For colored images, we simply apply this process on each channel individually and combine them in the end.

Implementation

For each VGA clock, we count up the row and column indexes of the target display. For each coordinate, we load the original image value for that pixel, apply dithering to it and output it to the display.

This is very simple and does not actually use the FPGA parallel computing capabilities, as they are simply not required as all computations can easily be done inside a VGA clock cycle.

Initial setup

This project uses Intel Quartus Prime Lite version 20.1 or later.

You will need to have an USB Blaster. To install the drivers on Windows, follow terasIC guide.

With everything set up, do the following:

1. Open the project in Quartus Prime
2. Compile
3. Program to the FPGA using the Program device tool.
4. Connect the VGA connector to a screen
5. See the dithered image!

MATLAB script to generate image input

If you want to display a custom image, you first need to prepare it so the FPGA can understand it.

The scripts/generate_mif_file.m script takes an input image and resizes it to fit inside the FPGA's maximum memory size (276Kb) and outputs a .mif file to be referenced inside the VHDL code. It can also transform the image to grayscale.

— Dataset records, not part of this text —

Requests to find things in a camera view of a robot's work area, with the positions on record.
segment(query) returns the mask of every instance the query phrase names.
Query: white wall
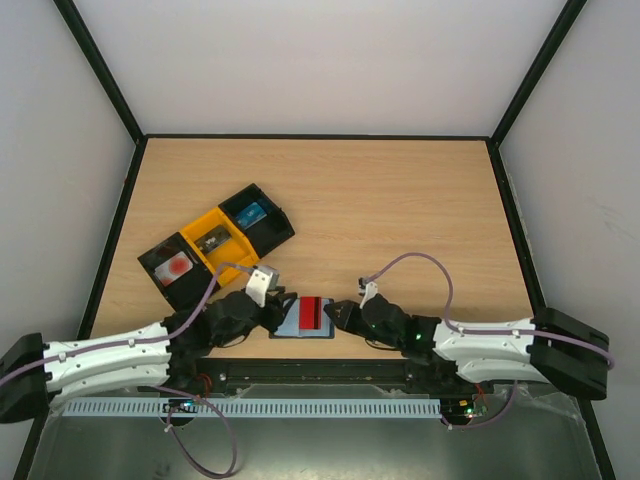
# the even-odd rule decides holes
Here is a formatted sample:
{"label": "white wall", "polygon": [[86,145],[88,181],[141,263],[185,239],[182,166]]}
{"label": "white wall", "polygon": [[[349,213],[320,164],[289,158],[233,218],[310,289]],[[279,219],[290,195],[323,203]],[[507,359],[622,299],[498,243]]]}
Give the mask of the white wall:
{"label": "white wall", "polygon": [[143,131],[490,135],[565,0],[76,0]]}
{"label": "white wall", "polygon": [[502,148],[547,302],[611,337],[594,406],[623,480],[640,468],[639,18],[589,1]]}
{"label": "white wall", "polygon": [[[132,152],[53,2],[2,2],[0,355],[75,335]],[[0,479],[30,423],[0,425]]]}

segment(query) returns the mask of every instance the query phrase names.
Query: black metal frame
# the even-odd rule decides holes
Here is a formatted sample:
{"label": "black metal frame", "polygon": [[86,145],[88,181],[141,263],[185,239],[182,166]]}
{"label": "black metal frame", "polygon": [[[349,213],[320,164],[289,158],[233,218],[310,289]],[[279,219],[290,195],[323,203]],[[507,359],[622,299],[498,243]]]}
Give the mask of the black metal frame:
{"label": "black metal frame", "polygon": [[[142,130],[138,126],[133,113],[129,109],[127,102],[124,99],[118,85],[115,82],[115,79],[111,75],[111,72],[105,63],[98,47],[96,46],[89,30],[87,29],[84,21],[82,20],[77,8],[75,7],[72,0],[53,0],[56,6],[58,7],[60,13],[65,19],[69,29],[71,30],[73,36],[78,42],[80,48],[85,54],[87,61],[90,63],[93,68],[96,76],[100,80],[100,83],[105,89],[105,92],[111,99],[114,108],[116,109],[118,115],[120,116],[123,124],[129,131],[131,138],[136,143],[136,149],[131,161],[131,165],[129,168],[129,174],[127,176],[127,180],[125,182],[122,195],[120,201],[118,203],[118,207],[116,210],[116,214],[111,225],[111,229],[109,231],[109,236],[107,238],[107,242],[105,245],[105,249],[100,261],[100,266],[98,268],[98,273],[95,278],[95,282],[93,288],[91,290],[91,294],[89,297],[89,301],[87,304],[87,308],[80,324],[80,328],[78,331],[78,338],[85,339],[88,338],[93,327],[93,322],[95,320],[95,316],[98,310],[98,306],[100,304],[100,300],[102,297],[102,293],[104,290],[104,286],[109,274],[109,269],[111,267],[111,262],[113,260],[113,255],[115,253],[116,245],[118,243],[118,239],[120,236],[120,232],[122,230],[122,225],[124,223],[124,219],[127,213],[127,209],[129,206],[129,201],[131,199],[131,195],[133,193],[133,189],[135,186],[136,178],[138,171],[140,169],[140,165],[142,163],[144,157],[144,151],[147,145],[147,140],[149,138],[236,138],[236,139],[314,139],[314,140],[476,140],[476,141],[484,141],[487,146],[487,150],[489,152],[489,157],[491,159],[491,164],[493,167],[493,171],[495,174],[496,182],[498,185],[498,189],[500,191],[500,196],[502,199],[502,203],[505,209],[505,214],[507,217],[507,221],[509,224],[509,228],[511,230],[511,235],[513,238],[513,243],[516,249],[516,253],[518,255],[518,260],[520,262],[520,268],[522,270],[522,275],[524,277],[524,282],[527,288],[527,292],[529,294],[529,300],[531,302],[531,306],[533,311],[537,311],[539,308],[545,305],[544,297],[542,294],[542,290],[540,288],[540,284],[538,282],[538,278],[535,272],[535,267],[533,265],[533,261],[531,259],[531,254],[529,251],[529,245],[527,243],[526,236],[524,234],[524,230],[522,228],[522,223],[520,221],[520,217],[518,214],[518,210],[516,208],[516,204],[514,202],[513,194],[511,191],[511,187],[509,185],[509,181],[505,172],[504,163],[500,156],[500,144],[504,141],[507,133],[513,126],[518,114],[524,107],[527,99],[533,92],[535,86],[538,81],[542,77],[544,71],[547,66],[551,62],[554,54],[558,50],[565,36],[569,32],[571,26],[577,19],[580,11],[586,4],[587,0],[568,0],[563,8],[560,16],[555,22],[551,32],[547,36],[544,44],[542,45],[538,55],[536,56],[533,64],[529,68],[525,78],[523,79],[520,87],[518,88],[514,98],[512,99],[509,107],[507,108],[504,116],[500,120],[498,127],[496,128],[494,134],[491,138],[486,136],[413,136],[413,135],[271,135],[271,134],[238,134],[238,135],[220,135],[220,134],[151,134],[144,135]],[[330,365],[330,362],[302,362],[308,364],[309,371],[317,371],[320,369],[325,369],[325,371],[331,371],[333,368]],[[340,361],[340,368],[344,369],[348,368],[349,365],[353,367],[353,374],[357,375],[358,372],[362,371],[363,362],[358,361]],[[390,384],[395,384],[397,382],[401,382],[400,379],[400,370],[404,369],[404,366],[400,366],[398,361],[387,361],[387,362],[374,362],[375,365],[366,364],[366,368],[375,369],[376,372],[380,375],[380,378],[388,378]],[[231,362],[227,365],[230,368],[230,365],[240,369],[252,368],[251,362],[238,360],[236,362]],[[271,365],[264,365],[262,363],[261,368],[271,369],[270,371],[278,371],[278,369],[287,368],[287,362],[282,361],[272,361]],[[598,462],[598,466],[600,468],[600,473],[604,480],[614,480],[615,474],[613,468],[611,466],[611,461],[609,460],[609,456],[607,454],[607,450],[600,434],[600,429],[598,427],[598,423],[595,417],[595,413],[593,411],[593,407],[591,402],[589,401],[579,401],[580,410],[582,412],[583,418],[585,419],[587,430],[589,433],[589,438],[591,440],[591,444],[593,446],[593,450],[596,456],[596,460]],[[18,464],[18,468],[16,470],[14,479],[21,480],[26,479],[29,474],[29,470],[33,463],[33,458],[35,456],[35,452],[38,446],[38,442],[40,439],[40,435],[42,433],[42,429],[44,427],[46,421],[46,417],[37,418],[33,426],[31,428],[31,432],[27,439],[27,443],[23,450],[22,457],[20,459],[20,463]]]}

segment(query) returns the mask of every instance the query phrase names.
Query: light wood surface
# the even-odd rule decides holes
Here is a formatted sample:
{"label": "light wood surface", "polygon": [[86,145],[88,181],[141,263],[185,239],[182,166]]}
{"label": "light wood surface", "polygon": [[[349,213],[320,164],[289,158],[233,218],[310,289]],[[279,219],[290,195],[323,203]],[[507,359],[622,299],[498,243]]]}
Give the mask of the light wood surface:
{"label": "light wood surface", "polygon": [[[151,139],[93,328],[129,331],[172,313],[137,257],[251,182],[287,213],[296,235],[262,263],[300,295],[358,299],[357,279],[422,251],[450,270],[452,316],[503,321],[531,314],[483,142]],[[246,277],[231,288],[240,288]],[[407,259],[378,280],[413,314],[440,315],[446,282]],[[256,329],[212,356],[397,358],[336,332],[333,340],[270,340]]]}

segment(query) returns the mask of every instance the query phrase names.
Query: purple cable
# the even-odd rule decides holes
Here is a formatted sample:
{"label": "purple cable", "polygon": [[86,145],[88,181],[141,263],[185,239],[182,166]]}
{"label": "purple cable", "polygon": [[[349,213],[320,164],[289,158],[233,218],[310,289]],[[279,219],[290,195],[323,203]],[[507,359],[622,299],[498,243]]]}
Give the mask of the purple cable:
{"label": "purple cable", "polygon": [[[253,271],[252,268],[243,267],[242,265],[236,265],[235,263],[230,263],[230,262],[221,263],[220,266],[218,266],[218,269],[216,270],[216,272],[214,273],[213,278],[211,279],[211,282],[209,282],[209,286],[205,290],[204,295],[202,296],[202,299],[200,300],[198,305],[196,305],[196,308],[193,309],[193,312],[191,312],[191,315],[189,315],[187,320],[180,326],[180,328],[176,329],[174,332],[172,332],[169,335],[163,335],[160,337],[153,337],[153,338],[136,339],[135,343],[149,344],[149,343],[163,342],[165,340],[172,340],[176,338],[178,335],[180,335],[182,332],[184,332],[187,328],[189,328],[191,324],[194,322],[194,320],[196,319],[196,317],[198,316],[198,314],[202,311],[205,303],[207,303],[207,300],[213,293],[213,289],[216,285],[216,282],[218,281],[218,277],[222,273],[222,270],[227,267],[232,267],[232,268],[235,268],[236,270],[241,270],[247,273],[251,273]],[[124,347],[126,345],[129,345],[129,340],[114,340],[111,342],[99,343],[96,345],[90,345],[88,347],[82,347],[76,350],[71,350],[70,352],[67,352],[66,356],[67,358],[73,358],[78,355],[82,355],[83,353],[94,352],[96,350],[102,350],[103,348]],[[8,373],[4,377],[0,378],[0,388],[2,388],[3,385],[10,382],[14,378],[22,375],[25,372],[28,372],[31,369],[41,367],[43,365],[46,365],[47,363],[58,362],[58,361],[60,361],[60,359],[56,355],[55,357],[47,357],[47,358],[43,358],[42,360],[36,360],[35,362],[27,363],[26,365],[23,365],[22,367],[17,368],[13,372]]]}
{"label": "purple cable", "polygon": [[[444,305],[444,316],[443,316],[443,320],[444,323],[447,327],[449,327],[449,329],[453,330],[454,332],[460,332],[460,330],[451,322],[450,320],[450,313],[451,313],[451,303],[453,302],[453,279],[451,278],[451,274],[449,273],[449,271],[445,268],[445,266],[435,257],[432,257],[431,255],[427,255],[426,253],[420,253],[420,252],[408,252],[408,253],[404,253],[402,255],[400,255],[398,258],[392,260],[391,262],[389,262],[389,264],[387,266],[385,266],[382,270],[380,270],[377,273],[374,273],[373,275],[371,275],[370,277],[365,277],[363,280],[365,283],[368,282],[373,282],[374,280],[376,280],[377,278],[380,278],[383,274],[385,274],[387,272],[387,270],[389,270],[391,267],[393,267],[396,263],[398,263],[399,261],[407,258],[407,257],[422,257],[422,258],[426,258],[427,260],[433,262],[439,269],[440,271],[444,274],[444,277],[447,280],[447,284],[449,286],[449,295],[447,296],[447,302]],[[480,330],[480,329],[464,329],[464,334],[465,335],[508,335],[511,336],[513,335],[513,330],[508,330],[508,329],[496,329],[496,330]],[[551,333],[551,332],[545,332],[545,331],[541,331],[541,330],[518,330],[518,334],[519,335],[533,335],[536,337],[543,337],[543,338],[548,338],[550,340],[556,340],[559,342],[564,342],[564,343],[569,343],[571,345],[576,345],[578,347],[582,347],[582,348],[586,348],[587,350],[591,350],[592,352],[597,353],[598,355],[603,356],[606,360],[607,360],[607,364],[609,366],[609,370],[611,370],[614,366],[615,366],[615,360],[613,358],[613,355],[611,355],[609,352],[607,352],[606,350],[600,348],[600,347],[596,347],[595,345],[591,345],[588,342],[584,342],[582,340],[577,340],[575,338],[571,338],[571,337],[567,337],[566,335],[558,335],[557,333]]]}
{"label": "purple cable", "polygon": [[212,404],[211,402],[209,402],[205,398],[201,398],[201,397],[198,397],[196,395],[192,395],[190,393],[183,392],[181,390],[174,390],[173,388],[167,388],[167,387],[154,387],[154,388],[156,390],[161,391],[161,392],[171,393],[171,394],[174,394],[174,395],[179,395],[181,397],[190,398],[191,400],[194,400],[197,403],[202,403],[202,404],[206,405],[207,407],[209,407],[211,410],[213,410],[215,412],[215,414],[220,417],[220,420],[222,420],[222,423],[224,424],[224,427],[227,429],[227,433],[229,434],[229,438],[231,438],[231,456],[232,456],[231,465],[229,465],[229,468],[224,473],[212,472],[211,470],[203,467],[187,451],[186,447],[182,443],[182,440],[180,440],[180,437],[178,437],[178,434],[176,433],[175,428],[171,424],[171,415],[177,410],[178,407],[174,407],[171,410],[169,410],[169,413],[167,414],[167,429],[168,430],[166,430],[166,431],[170,432],[171,435],[173,436],[173,438],[176,440],[176,442],[178,442],[178,445],[180,446],[180,451],[182,452],[182,454],[186,458],[187,462],[189,462],[189,464],[198,473],[200,473],[201,475],[204,475],[207,478],[215,478],[215,479],[229,478],[232,475],[235,475],[237,472],[234,472],[233,469],[236,468],[236,462],[238,460],[238,440],[236,438],[235,432],[231,428],[231,424],[229,423],[229,419],[223,415],[223,413],[220,411],[220,409],[218,409],[218,407],[216,407],[214,404]]}
{"label": "purple cable", "polygon": [[447,419],[444,418],[444,416],[440,420],[442,420],[442,423],[444,423],[447,426],[447,428],[450,430],[469,430],[471,428],[486,427],[487,425],[491,425],[492,423],[497,422],[507,414],[507,412],[511,409],[511,407],[515,403],[517,395],[518,395],[518,382],[513,382],[513,387],[511,388],[511,395],[509,395],[509,400],[507,401],[505,406],[502,407],[502,410],[500,410],[500,412],[497,415],[490,418],[486,422],[477,423],[475,425],[451,425],[447,421]]}

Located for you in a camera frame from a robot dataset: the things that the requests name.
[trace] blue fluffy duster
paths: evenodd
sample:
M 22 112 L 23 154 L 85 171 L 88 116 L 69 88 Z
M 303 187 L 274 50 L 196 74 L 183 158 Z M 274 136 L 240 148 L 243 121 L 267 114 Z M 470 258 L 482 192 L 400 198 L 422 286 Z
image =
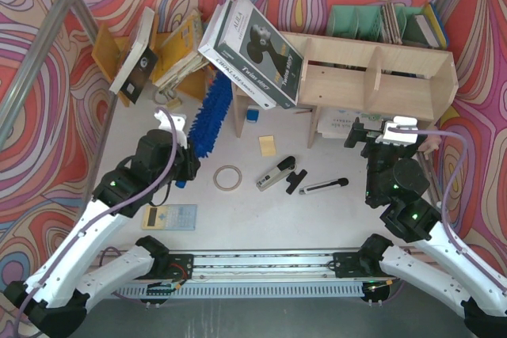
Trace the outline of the blue fluffy duster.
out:
M 209 88 L 189 132 L 196 156 L 206 158 L 213 151 L 222 122 L 232 102 L 231 80 L 219 72 Z

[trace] black plastic clip
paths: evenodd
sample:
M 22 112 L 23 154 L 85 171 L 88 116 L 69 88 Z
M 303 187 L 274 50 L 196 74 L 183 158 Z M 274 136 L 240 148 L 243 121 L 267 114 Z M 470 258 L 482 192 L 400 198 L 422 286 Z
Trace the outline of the black plastic clip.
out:
M 308 172 L 304 169 L 299 172 L 299 174 L 295 174 L 295 172 L 291 172 L 287 176 L 287 182 L 289 182 L 291 185 L 287 188 L 286 192 L 288 194 L 292 194 L 295 189 L 298 187 L 299 184 L 301 184 L 301 181 L 303 178 L 308 174 Z

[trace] yellow book
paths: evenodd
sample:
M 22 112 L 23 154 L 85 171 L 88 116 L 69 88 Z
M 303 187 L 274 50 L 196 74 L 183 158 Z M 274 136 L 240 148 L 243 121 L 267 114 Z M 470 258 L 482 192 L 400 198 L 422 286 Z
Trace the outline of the yellow book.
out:
M 156 86 L 160 87 L 177 76 L 199 54 L 197 48 L 202 35 L 200 14 L 194 9 L 157 50 L 158 62 L 153 75 Z
M 441 48 L 447 50 L 449 46 L 449 39 L 445 33 L 444 27 L 442 27 L 442 24 L 436 15 L 433 5 L 431 3 L 427 3 L 422 9 L 422 13 L 428 18 L 429 23 L 433 27 Z

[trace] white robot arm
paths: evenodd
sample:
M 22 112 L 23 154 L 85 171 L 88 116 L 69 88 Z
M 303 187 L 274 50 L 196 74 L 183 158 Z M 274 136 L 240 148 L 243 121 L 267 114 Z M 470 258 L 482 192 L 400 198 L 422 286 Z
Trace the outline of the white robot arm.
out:
M 383 131 L 372 131 L 357 120 L 345 147 L 366 142 L 361 152 L 368 159 L 366 204 L 389 205 L 380 217 L 386 228 L 432 257 L 447 273 L 377 234 L 359 250 L 357 265 L 366 273 L 381 271 L 431 294 L 464 317 L 479 338 L 507 336 L 507 279 L 457 234 L 448 236 L 440 211 L 422 199 L 429 182 L 411 158 L 425 139 L 416 125 L 412 118 L 396 117 L 384 123 Z
M 151 203 L 157 190 L 173 180 L 193 180 L 200 167 L 183 133 L 184 117 L 163 109 L 155 117 L 160 128 L 148 131 L 135 155 L 102 177 L 82 217 L 49 260 L 26 281 L 14 281 L 4 291 L 20 316 L 24 312 L 51 338 L 69 336 L 88 311 L 128 281 L 181 275 L 170 268 L 178 258 L 152 237 L 139 239 L 122 257 L 86 273 L 110 236 Z

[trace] calculator
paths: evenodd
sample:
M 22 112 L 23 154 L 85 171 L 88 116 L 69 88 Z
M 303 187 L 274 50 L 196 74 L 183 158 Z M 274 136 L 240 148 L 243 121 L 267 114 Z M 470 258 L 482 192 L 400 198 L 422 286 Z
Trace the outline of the calculator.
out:
M 143 216 L 143 230 L 196 229 L 197 205 L 147 206 Z

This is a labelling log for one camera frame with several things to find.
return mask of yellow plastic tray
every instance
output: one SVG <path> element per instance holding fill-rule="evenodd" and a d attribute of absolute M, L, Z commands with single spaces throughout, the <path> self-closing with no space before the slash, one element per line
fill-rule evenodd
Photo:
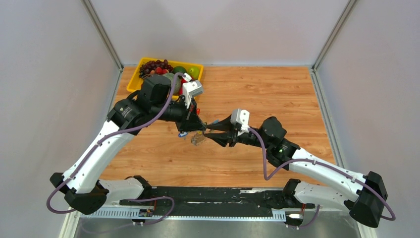
<path fill-rule="evenodd" d="M 130 82 L 127 85 L 127 91 L 128 92 L 132 93 L 132 92 L 134 92 L 136 90 L 139 90 L 141 88 L 142 83 L 143 83 L 143 79 L 142 78 L 139 78 L 139 75 L 140 75 L 140 67 L 143 64 L 145 64 L 145 63 L 147 63 L 147 62 L 149 62 L 151 60 L 155 60 L 155 61 L 156 60 L 160 60 L 160 61 L 163 61 L 164 59 L 142 58 L 140 60 L 139 64 L 137 65 L 136 71 L 134 72 L 133 76 L 131 77 Z M 198 67 L 200 69 L 200 74 L 199 74 L 198 79 L 197 79 L 198 81 L 201 80 L 201 76 L 203 75 L 204 66 L 201 65 L 201 64 L 185 63 L 185 62 L 178 62 L 178 61 L 171 61 L 171 60 L 168 60 L 168 64 L 170 64 L 172 67 L 182 66 L 182 67 L 184 67 L 187 70 L 187 72 L 188 72 L 188 70 L 190 70 L 190 68 L 192 66 Z M 179 96 L 172 96 L 172 100 L 178 100 L 178 97 Z"/>

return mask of bunch of grapes
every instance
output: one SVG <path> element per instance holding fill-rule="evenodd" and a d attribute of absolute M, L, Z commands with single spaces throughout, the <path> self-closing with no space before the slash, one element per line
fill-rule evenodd
<path fill-rule="evenodd" d="M 153 74 L 158 67 L 160 67 L 163 70 L 167 69 L 169 72 L 172 72 L 173 70 L 173 67 L 170 64 L 168 64 L 167 59 L 165 59 L 164 61 L 151 60 L 141 66 L 139 77 L 143 78 L 144 76 L 150 75 L 151 73 Z"/>

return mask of wooden tabletop
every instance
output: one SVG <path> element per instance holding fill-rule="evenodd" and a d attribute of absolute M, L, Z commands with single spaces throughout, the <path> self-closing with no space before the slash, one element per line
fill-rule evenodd
<path fill-rule="evenodd" d="M 134 70 L 125 67 L 117 101 L 128 96 L 126 86 Z M 197 104 L 203 121 L 222 120 L 236 108 L 250 112 L 253 127 L 275 116 L 288 140 L 334 163 L 306 67 L 205 67 L 202 84 L 205 92 Z M 179 138 L 175 123 L 157 121 L 116 155 L 101 178 L 141 175 L 152 186 L 283 187 L 290 178 L 318 183 L 286 170 L 265 181 L 261 148 L 243 144 L 224 148 L 209 139 L 195 146 L 194 134 Z M 268 164 L 268 171 L 273 169 Z"/>

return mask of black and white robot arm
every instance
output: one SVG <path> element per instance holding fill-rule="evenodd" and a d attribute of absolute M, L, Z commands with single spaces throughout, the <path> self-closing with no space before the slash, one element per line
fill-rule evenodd
<path fill-rule="evenodd" d="M 355 180 L 369 185 L 386 200 L 388 195 L 380 175 L 375 172 L 369 172 L 367 175 L 353 172 L 316 157 L 287 140 L 285 138 L 287 131 L 276 117 L 267 118 L 260 128 L 249 127 L 249 115 L 247 110 L 235 109 L 231 116 L 207 126 L 209 129 L 224 132 L 206 133 L 205 137 L 223 147 L 226 145 L 233 147 L 236 143 L 261 147 L 258 137 L 250 133 L 250 130 L 257 132 L 263 141 L 269 163 L 275 167 L 310 176 L 327 185 L 314 185 L 298 179 L 290 179 L 283 194 L 294 197 L 303 204 L 320 204 L 328 208 L 348 211 L 356 221 L 370 227 L 378 226 L 384 204 Z"/>
<path fill-rule="evenodd" d="M 60 191 L 65 194 L 64 199 L 72 208 L 83 214 L 92 214 L 104 204 L 123 199 L 138 199 L 145 189 L 150 188 L 141 176 L 133 176 L 125 180 L 99 179 L 115 155 L 140 130 L 117 134 L 106 139 L 98 145 L 81 168 L 79 165 L 89 151 L 97 145 L 97 141 L 104 136 L 135 128 L 155 117 L 167 100 L 170 86 L 169 79 L 160 75 L 145 79 L 141 90 L 115 104 L 108 113 L 102 129 L 80 159 L 64 173 L 54 173 L 50 177 L 51 183 L 56 188 L 68 180 Z M 194 100 L 194 97 L 203 93 L 201 83 L 193 81 L 184 83 L 182 86 L 183 95 L 180 96 L 180 100 L 171 101 L 159 119 L 175 122 L 180 132 L 205 130 L 206 125 L 198 116 L 197 103 Z"/>

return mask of white panel
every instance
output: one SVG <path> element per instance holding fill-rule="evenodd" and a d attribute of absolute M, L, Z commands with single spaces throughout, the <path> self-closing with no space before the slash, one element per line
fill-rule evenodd
<path fill-rule="evenodd" d="M 347 0 L 92 0 L 124 64 L 312 64 Z"/>
<path fill-rule="evenodd" d="M 49 178 L 102 126 L 119 72 L 79 0 L 2 1 L 0 22 L 0 236 L 57 237 Z"/>
<path fill-rule="evenodd" d="M 380 222 L 380 238 L 420 234 L 419 10 L 361 0 L 319 70 L 345 164 L 383 176 L 397 220 Z"/>

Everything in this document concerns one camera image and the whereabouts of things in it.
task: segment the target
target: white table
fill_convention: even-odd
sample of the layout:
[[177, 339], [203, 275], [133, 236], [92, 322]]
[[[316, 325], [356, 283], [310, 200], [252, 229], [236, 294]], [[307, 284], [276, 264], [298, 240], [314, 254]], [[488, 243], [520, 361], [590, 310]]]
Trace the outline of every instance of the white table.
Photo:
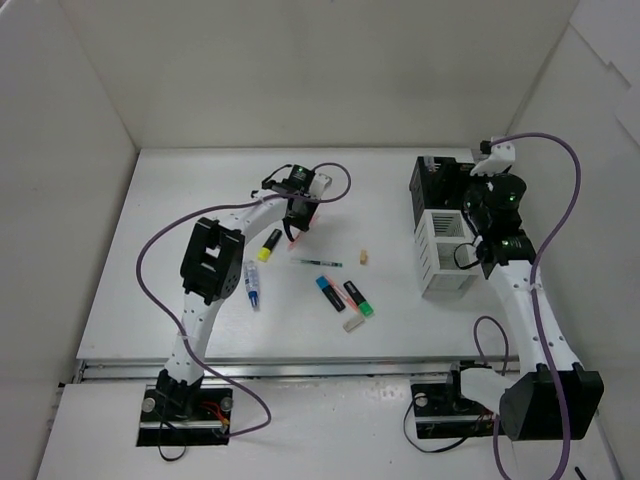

The script does not work on Octave, as it lacks the imread function.

And the generated file will be a .mif with the following content:

DEPTH=9048;
WIDTH=24;
ADDRESS_RADIX = UNS;
DATA_RADIX = HEX;
CONTENT	BEGIN
	0	:	425485;
	1	:	425485;
	2	:	435686;
	3	:	445588;
	4	:	435487;
	5	:	425487;
	6	:	435588;
	7	:	445689;
	8	:	43578a;
    ...
END;

The command output will look like this:

[jardim_botanico.mif]
	Height: 78
	Width: 116
	Memory size: 9048
	Pixel depth: 24b
	Address Width: 14
	RAM usage: 217152 bits (78.54%)

Take this information and place it inside the FPGA_Dithering.vhd file, replacing existing images (the FPGA only has memory capacity for one image at a time).

VGA displays

For more reference on VGA displays on this board, check this repo:

https://github.com/fsmiamoto/EasyFPGA-VGA

For this project, we are going to use DigiKey's implementation of a VGA controller in VHDL.

https://forum.digikey.com/t/vga-controller-vhdl/12794

The controller should follow the VGA spec, needing to display pixels in the correct timing according to this sheet:

The provided VgaController is generic and can be configured with any timing specification.

As the RZ-EasyFPGA A2.2 only supports a fixed 50MHz clock, we can only output 640x480@60Hz (25Mhz Pixel Frequency) or 800x600@72Hz (50Mhz pixel freq).

http://tinyvga.com/vga-timing/640x480@60Hz

For connecting with the actual board, we are going to use the following ports from the VgaController:

These are configured to connect to the Pins 101-106 on the board.